Some practices offer a sessional or daily rate rather than an hourly rate. If this is the case, talk to the practice's other locums or salaried doctors to clarify the true length of sessions and calculate the hourly rate; you may find that you would be doing nine hours' work for five hours' pay.
Other practices may book a locum for two hours at an hourly rate but give them no time for administration, such as referral letters or seeing extra patients. They may be disgruntled when you submit an invoice for the full three or four hours you have worked.
If you find work through an agency, it will take a cut of pay, so your earnings may be less than you would receive via direct bookings; however, some agencies offer good rates. It is as important to negotiate with agencies as when booking direct and not unreasonable to say 'that's less than I normally charge, can you renegotiate with the surgery?'
Joining a sessional GP group prevents isolation and aids locums in ascertaining local rates and developing negotiating skills, as well as helping with preparation for appraisal and revalidation. Ask your GP tutor (via the PCT) for information on local groups. Also consider joining the NASGP and the BMA (request the Sessional GP Handbook) and asking a friend to practise negotiating with you.
Setting a bottom line
When negotiating with a practice, decide the minimum terms and conditions for which you would settle; it is then easier to say 'no', if the offer does not reach this. Consider the practice partners' pay and salaried rates, your experience may exceed theirs. You may also have experience of effective systems that could benefit the practice.
Settling for pay, terms and conditions below your 'bottom line' is demoralising and practices may adopt this as their standard rate in negotiations with other locums. Do not disclose your bottom line, ask what is on offer. You may find that the practice pays more than you were expecting.
The art of negotiation involves balancing your needs with those of the person with whom you are negotiating. Emphasising your unique selling points (USPs) (for example, intrauterine system fitting) makes it easier if you cannot meet a practice's request for another duty or skill such as extended hours.
If a maternity locum includes diabetes responsibility, but you lack expertise, seize the opportunity, sit in on a session, check protocols and liaise with the practice nurse. Do not simply refuse a job due to an unfamiliar computer system, show enthusiasm and request a training session.
Before taking a job, agree what your role will involve.

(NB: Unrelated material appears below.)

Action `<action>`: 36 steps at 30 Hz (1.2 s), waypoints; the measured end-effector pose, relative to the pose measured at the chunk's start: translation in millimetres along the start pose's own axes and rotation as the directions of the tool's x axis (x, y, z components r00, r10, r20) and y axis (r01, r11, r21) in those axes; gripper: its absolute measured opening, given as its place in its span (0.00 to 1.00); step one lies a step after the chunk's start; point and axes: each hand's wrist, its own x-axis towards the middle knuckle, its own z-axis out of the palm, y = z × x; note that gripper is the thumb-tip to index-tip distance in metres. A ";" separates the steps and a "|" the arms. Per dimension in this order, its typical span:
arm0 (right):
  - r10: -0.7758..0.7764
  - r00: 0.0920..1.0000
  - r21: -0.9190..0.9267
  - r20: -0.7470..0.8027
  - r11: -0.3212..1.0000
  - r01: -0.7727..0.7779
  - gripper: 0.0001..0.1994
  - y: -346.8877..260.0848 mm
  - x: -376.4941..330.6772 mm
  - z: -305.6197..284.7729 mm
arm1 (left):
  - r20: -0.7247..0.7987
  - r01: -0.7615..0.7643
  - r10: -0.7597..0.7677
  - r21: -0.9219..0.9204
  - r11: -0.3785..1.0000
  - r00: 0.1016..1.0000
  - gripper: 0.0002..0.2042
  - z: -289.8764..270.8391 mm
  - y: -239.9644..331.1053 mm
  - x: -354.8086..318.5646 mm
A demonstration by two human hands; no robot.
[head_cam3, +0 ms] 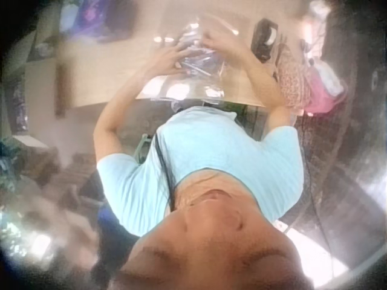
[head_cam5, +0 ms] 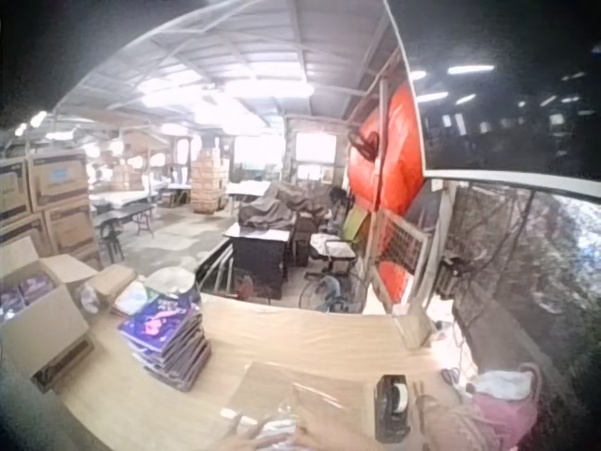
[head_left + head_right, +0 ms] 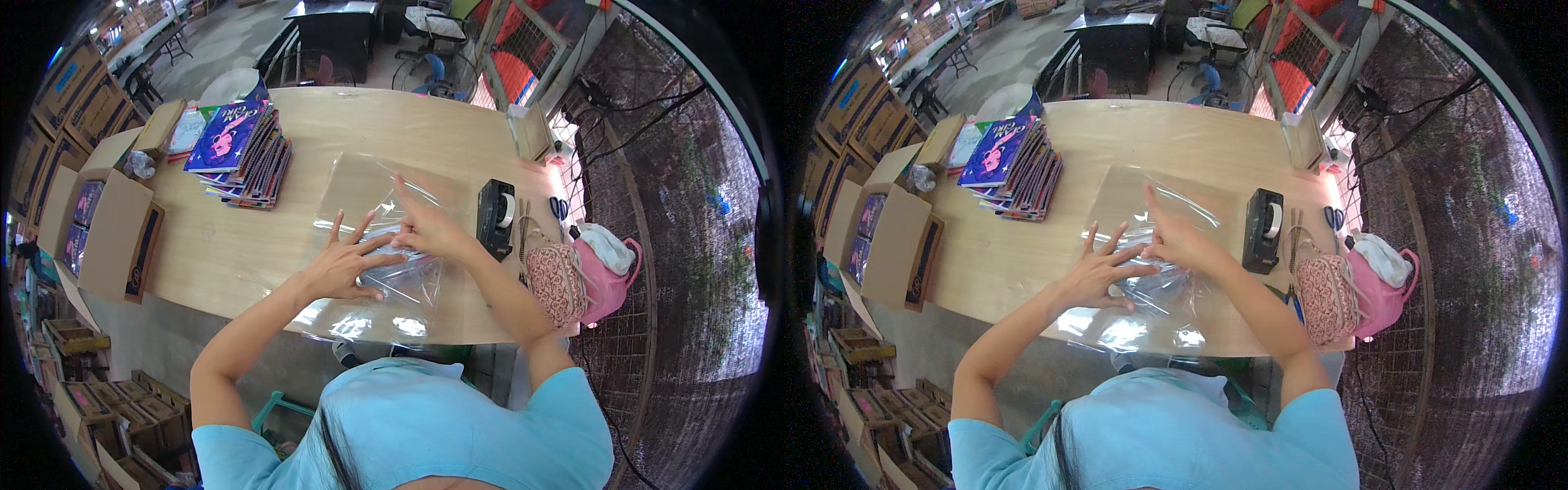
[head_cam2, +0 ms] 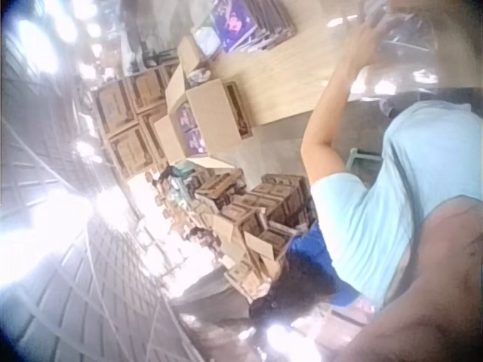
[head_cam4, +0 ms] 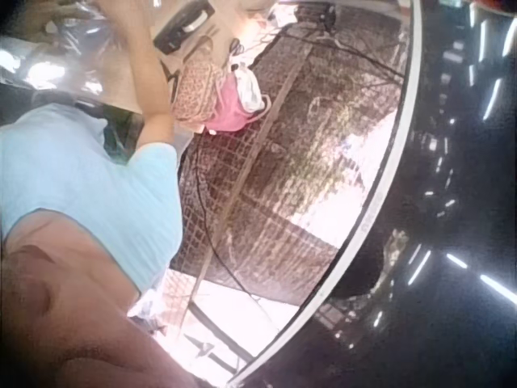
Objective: The person wraps spiral-bound notebooks in clear plastic film on a wooden table. They place a notebook on the film, fold the film over it, and smooth it down. The person repeatedly retrieves notebooks from a nearby cardboard box and stacks them on the table while continuing the wrapping process.
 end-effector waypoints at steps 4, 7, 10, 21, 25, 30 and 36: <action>0.122 0.992 -0.483 0.033 0.871 -0.091 0.59 -7.0 25.4 10.0 | -0.017 -0.008 0.009 0.030 1.000 1.000 0.36 5.8 -0.3 -3.9; 0.152 0.988 -0.543 0.015 0.831 -0.120 0.62 -12.8 18.6 9.3 | -0.135 0.053 -0.053 -0.006 0.999 0.989 0.34 9.5 9.4 -5.1; 0.279 0.960 -0.543 0.010 0.808 -0.229 0.61 -20.7 9.8 4.7 | -0.324 0.128 -0.153 -0.097 0.987 0.934 0.31 17.9 24.1 -7.7; -0.146 0.858 -0.082 -0.492 0.989 0.121 0.28 59.0 -81.0 -32.3 | -0.320 -0.179 -0.675 -0.946 0.272 0.665 0.29 14.3 19.4 36.1; -0.540 0.745 -0.531 -0.391 0.794 0.297 0.19 38.2 -72.4 20.7 | -0.056 0.289 -0.596 -0.835 0.468 0.801 0.33 -2.5 -13.5 40.2; -0.117 0.687 0.400 -0.717 0.738 0.543 0.15 14.6 -49.5 12.8 | -0.536 -0.458 -0.699 -0.827 0.325 0.473 0.35 -102.5 26.6 48.9; -0.334 0.832 0.016 -0.444 0.925 0.380 0.26 48.7 -86.7 -15.1 | -0.492 0.248 -0.398 -0.344 0.906 0.774 0.28 -13.7 53.6 -26.9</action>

You will need a clear contract stating duties, including appointment lengths, catch-up slots, administration time, time set aside to see extra patients and for doing repeat prescriptions.
Clarify that you will not be the 'duty doctor', providing telephone triage, doing visits or supervising (FY2 or registrars) unless this additional responsibility is negotiated. Check if an on-call bag is provided for visits and how visits are allocated: being called, mid-surgery, to treat a patient in anaphylactic shock at a cottage hospital you have not been told you are covering can be traumatic.

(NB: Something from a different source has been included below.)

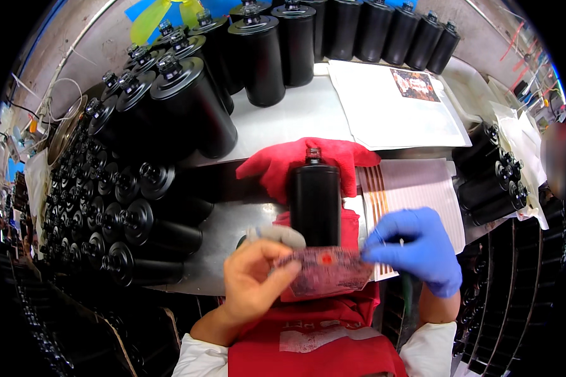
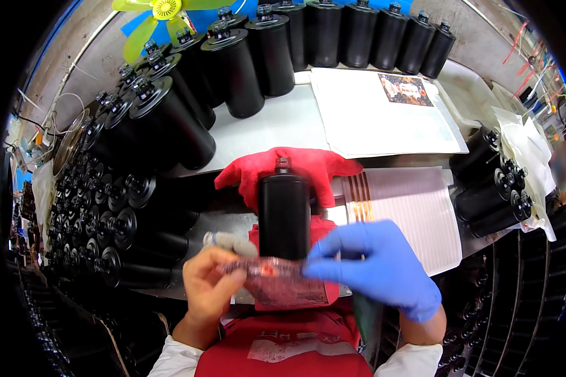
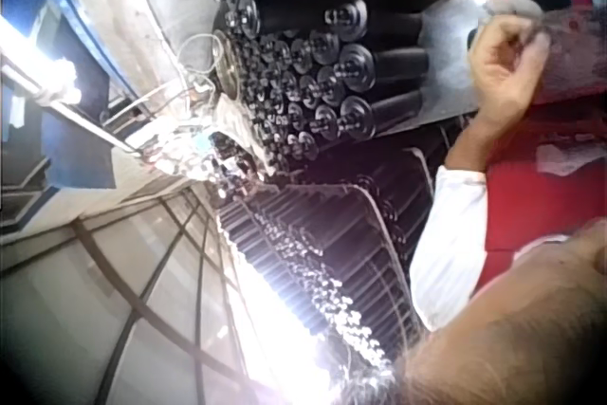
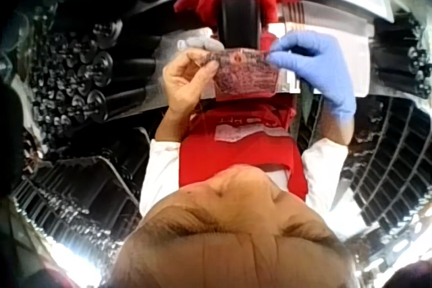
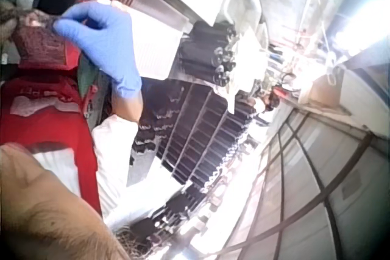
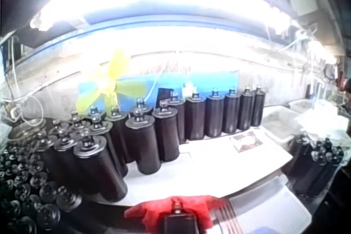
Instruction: The person applies decorative labels and gold foil strips to black cylindrical containers. They use a green squeegee to smooth the labels and press the foil, then place finished containers on a nearby rack.
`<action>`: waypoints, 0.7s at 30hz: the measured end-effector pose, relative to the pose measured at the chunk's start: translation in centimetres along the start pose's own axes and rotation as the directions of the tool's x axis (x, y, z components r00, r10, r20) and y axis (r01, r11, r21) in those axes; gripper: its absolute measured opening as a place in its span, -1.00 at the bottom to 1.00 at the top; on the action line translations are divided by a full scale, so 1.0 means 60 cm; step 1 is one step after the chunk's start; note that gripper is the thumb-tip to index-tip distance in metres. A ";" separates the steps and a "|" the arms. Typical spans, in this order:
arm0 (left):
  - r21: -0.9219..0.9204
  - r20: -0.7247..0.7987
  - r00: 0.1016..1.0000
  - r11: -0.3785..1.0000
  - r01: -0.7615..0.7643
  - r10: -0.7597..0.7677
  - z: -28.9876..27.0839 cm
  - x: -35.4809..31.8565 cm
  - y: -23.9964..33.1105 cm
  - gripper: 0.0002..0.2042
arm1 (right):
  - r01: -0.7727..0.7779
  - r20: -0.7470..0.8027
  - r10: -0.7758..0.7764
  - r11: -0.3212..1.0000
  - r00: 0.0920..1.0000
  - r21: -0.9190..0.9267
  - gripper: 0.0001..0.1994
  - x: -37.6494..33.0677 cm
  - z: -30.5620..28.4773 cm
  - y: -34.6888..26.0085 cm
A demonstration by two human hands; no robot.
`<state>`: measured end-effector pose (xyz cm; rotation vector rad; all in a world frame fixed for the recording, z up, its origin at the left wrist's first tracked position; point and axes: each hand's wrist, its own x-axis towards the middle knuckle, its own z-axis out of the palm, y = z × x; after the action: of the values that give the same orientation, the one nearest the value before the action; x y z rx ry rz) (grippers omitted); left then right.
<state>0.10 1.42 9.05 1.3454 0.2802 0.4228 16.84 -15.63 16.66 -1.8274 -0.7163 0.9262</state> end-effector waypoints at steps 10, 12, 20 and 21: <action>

Repeat prescribing is risky as a locum; you cannot assume that the monitoring of repeat prescribing is rigorous. By signing a prescription, you accept personal responsibility for the patient having had reviews and monitoring. Check notes, results and if necessary correspondence. Staff may challenge you for charging for the time it takes to do this, but never jeopardise patient safety.
Your locum contract should include cancellation charges as practices may cancel at short notice ('the GP has decided not to go on that course after all'). Emphasise you will not cancel except for emergencies and illness, quoting your (hopefully, low) cancellation rate.
Always demand written confirmation of dates, times and rates, in case of double booking; communication breakdowns can occur if several staff are booking locums.
A minority of surgeries are slow to pay locums. Having a contract can help and sending your 'locum A pension form' (which demands date of payment) can act as a prompt. A PCT finance department letter reminding that these forms must be submitted by the end of the first week of the following month can be used to drive home your point, or write to the partners and consult the BMA.